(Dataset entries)
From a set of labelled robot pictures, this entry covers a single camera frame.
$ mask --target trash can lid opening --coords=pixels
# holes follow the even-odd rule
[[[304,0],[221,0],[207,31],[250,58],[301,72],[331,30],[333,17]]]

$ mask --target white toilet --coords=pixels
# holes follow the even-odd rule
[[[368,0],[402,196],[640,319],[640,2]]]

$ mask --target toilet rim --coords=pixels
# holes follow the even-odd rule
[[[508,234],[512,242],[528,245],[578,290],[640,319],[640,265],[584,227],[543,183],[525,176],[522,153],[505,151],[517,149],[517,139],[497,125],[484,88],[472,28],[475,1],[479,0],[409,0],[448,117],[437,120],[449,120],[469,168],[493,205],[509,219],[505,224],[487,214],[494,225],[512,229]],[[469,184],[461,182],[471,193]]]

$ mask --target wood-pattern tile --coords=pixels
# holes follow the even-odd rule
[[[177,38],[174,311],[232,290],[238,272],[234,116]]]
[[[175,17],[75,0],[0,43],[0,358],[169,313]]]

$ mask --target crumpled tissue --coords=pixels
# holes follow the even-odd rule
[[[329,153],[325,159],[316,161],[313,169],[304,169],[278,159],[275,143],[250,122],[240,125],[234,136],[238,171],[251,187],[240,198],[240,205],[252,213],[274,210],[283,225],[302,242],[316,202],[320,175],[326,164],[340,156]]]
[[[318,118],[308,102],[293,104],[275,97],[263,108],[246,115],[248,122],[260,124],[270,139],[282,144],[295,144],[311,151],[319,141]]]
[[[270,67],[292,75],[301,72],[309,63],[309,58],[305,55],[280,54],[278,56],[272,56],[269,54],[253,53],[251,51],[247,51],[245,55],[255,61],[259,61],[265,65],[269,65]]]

> **Task goal**: Set down exactly the line with "toilet rim --coords=pixels" and each line after it up to the end of the records, adding nothing.

> **Expected output**:
$ mask --target toilet rim --coords=pixels
# holes follow the even-odd rule
[[[508,234],[512,242],[528,245],[578,290],[640,319],[640,265],[584,227],[543,183],[525,176],[522,153],[505,151],[517,149],[517,139],[497,125],[484,88],[472,28],[475,1],[479,0],[409,0],[448,117],[437,120],[449,120],[469,168],[493,205],[509,219],[505,224],[487,214],[494,225],[512,229]],[[469,184],[461,182],[471,193]]]

$ mask --target wood-pattern tile --coords=pixels
# holes follow the even-odd rule
[[[177,38],[174,311],[232,290],[238,272],[234,116]]]
[[[175,17],[75,0],[0,43],[0,358],[169,313]]]

$ mask --target crumpled tissue --coords=pixels
# holes follow the even-odd rule
[[[329,153],[325,159],[316,161],[313,169],[304,169],[278,159],[275,143],[250,122],[240,125],[234,136],[238,171],[251,187],[240,198],[240,205],[252,213],[274,210],[283,225],[302,242],[316,202],[320,175],[326,164],[340,156]]]
[[[318,118],[308,102],[293,104],[275,97],[263,108],[246,115],[248,122],[260,124],[270,139],[282,144],[295,144],[311,151],[319,141]]]
[[[270,67],[292,75],[301,72],[309,63],[309,58],[305,55],[280,54],[278,56],[272,56],[269,54],[253,53],[251,51],[247,51],[245,55],[255,61],[259,61],[265,65],[269,65]]]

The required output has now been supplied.